** What you are asked to do **
Copy the listing exactly. Omit nothing.

** Stored data **
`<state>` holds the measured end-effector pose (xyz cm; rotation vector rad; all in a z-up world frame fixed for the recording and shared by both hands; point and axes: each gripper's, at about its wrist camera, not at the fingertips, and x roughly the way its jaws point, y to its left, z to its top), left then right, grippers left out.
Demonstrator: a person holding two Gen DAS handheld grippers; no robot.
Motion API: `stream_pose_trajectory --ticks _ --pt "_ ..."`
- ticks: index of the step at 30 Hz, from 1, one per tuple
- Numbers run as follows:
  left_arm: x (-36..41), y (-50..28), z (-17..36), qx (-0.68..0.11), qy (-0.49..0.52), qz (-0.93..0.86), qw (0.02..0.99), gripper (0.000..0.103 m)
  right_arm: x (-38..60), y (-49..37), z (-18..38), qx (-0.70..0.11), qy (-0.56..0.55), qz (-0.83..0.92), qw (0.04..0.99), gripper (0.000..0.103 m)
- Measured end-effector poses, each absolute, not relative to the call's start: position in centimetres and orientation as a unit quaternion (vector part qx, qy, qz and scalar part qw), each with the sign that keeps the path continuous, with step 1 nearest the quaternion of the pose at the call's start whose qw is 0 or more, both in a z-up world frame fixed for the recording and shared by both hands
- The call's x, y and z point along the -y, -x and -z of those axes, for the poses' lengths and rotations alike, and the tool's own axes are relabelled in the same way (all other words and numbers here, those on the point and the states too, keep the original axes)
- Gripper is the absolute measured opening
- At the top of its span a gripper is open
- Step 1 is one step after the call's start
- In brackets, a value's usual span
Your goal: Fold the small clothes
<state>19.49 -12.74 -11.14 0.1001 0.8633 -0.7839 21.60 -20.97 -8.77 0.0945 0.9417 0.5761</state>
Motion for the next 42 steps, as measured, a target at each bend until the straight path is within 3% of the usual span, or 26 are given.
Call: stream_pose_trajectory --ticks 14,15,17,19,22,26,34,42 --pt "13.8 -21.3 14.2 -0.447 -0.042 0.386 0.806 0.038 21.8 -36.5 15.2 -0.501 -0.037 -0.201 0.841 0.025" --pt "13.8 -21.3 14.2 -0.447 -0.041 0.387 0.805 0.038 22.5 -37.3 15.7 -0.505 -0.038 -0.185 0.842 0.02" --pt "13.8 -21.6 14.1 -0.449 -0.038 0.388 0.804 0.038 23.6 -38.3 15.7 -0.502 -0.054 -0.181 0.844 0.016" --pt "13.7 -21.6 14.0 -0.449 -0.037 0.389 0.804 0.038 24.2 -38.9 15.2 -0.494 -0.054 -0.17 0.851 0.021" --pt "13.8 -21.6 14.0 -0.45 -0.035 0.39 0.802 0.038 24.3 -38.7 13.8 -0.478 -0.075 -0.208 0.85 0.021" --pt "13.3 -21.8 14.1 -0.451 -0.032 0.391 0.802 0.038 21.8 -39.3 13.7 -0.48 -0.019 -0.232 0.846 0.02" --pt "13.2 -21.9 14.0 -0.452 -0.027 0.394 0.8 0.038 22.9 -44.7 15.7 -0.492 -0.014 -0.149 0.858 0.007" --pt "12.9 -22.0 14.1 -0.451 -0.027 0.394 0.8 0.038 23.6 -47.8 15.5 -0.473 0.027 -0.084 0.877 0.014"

** Written solution **
`<state>` holds the measured end-effector pose (xyz cm; rotation vector rad; all in a z-up world frame fixed for the recording and shared by both hands; point and axes: each gripper's, at about its wrist camera, not at the fingertips, and x roughly the way its jaws point, y to its left, z to its top), left then right, grippers left out.
Demonstrator: a person holding two Gen DAS handheld grippers; no robot.
Motion API: `stream_pose_trajectory --ticks _ --pt "_ ..."`
- ticks: index of the step at 30 Hz, from 1, one per tuple
- Numbers run as follows:
  left_arm: x (-36..41), y (-50..28), z (-17..36), qx (-0.68..0.11), qy (-0.49..0.52), qz (-0.93..0.86), qw (0.02..0.99), gripper (0.000..0.103 m)
  right_arm: x (-38..60), y (-49..37), z (-18..38), qx (-0.70..0.11), qy (-0.56..0.55), qz (-0.83..0.92), qw (0.04..0.99), gripper (0.000..0.103 m)
- Measured end-effector poses, each absolute, not relative to the call's start: position in centimetres and orientation as a unit quaternion (vector part qx, qy, qz and scalar part qw), each with the sign that keeps the path continuous, with step 1 nearest the quaternion of the pose at the call's start whose qw is 0 or more, both in a z-up world frame fixed for the recording and shared by both hands
- The call's x, y and z point along the -y, -x and -z of those axes, for the poses' lengths and rotations alike, and the tool's own axes are relabelled in the same way (all other words and numbers here, those on the point and the states too, keep the original axes)
- Gripper is the absolute measured opening
- At the top of its span a gripper is open
- Step 1 is one step after the call's start
- In brackets, a value's usual span
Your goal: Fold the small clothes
<state>19.49 -12.74 -11.14 0.1001 0.8633 -0.7839 21.60 -20.97 -8.77 0.0945 0.9417 0.5761</state>
Motion for the next 42 steps, as measured, a target at each bend until the straight path is within 3% of the usual span, or 26 are given.
Call: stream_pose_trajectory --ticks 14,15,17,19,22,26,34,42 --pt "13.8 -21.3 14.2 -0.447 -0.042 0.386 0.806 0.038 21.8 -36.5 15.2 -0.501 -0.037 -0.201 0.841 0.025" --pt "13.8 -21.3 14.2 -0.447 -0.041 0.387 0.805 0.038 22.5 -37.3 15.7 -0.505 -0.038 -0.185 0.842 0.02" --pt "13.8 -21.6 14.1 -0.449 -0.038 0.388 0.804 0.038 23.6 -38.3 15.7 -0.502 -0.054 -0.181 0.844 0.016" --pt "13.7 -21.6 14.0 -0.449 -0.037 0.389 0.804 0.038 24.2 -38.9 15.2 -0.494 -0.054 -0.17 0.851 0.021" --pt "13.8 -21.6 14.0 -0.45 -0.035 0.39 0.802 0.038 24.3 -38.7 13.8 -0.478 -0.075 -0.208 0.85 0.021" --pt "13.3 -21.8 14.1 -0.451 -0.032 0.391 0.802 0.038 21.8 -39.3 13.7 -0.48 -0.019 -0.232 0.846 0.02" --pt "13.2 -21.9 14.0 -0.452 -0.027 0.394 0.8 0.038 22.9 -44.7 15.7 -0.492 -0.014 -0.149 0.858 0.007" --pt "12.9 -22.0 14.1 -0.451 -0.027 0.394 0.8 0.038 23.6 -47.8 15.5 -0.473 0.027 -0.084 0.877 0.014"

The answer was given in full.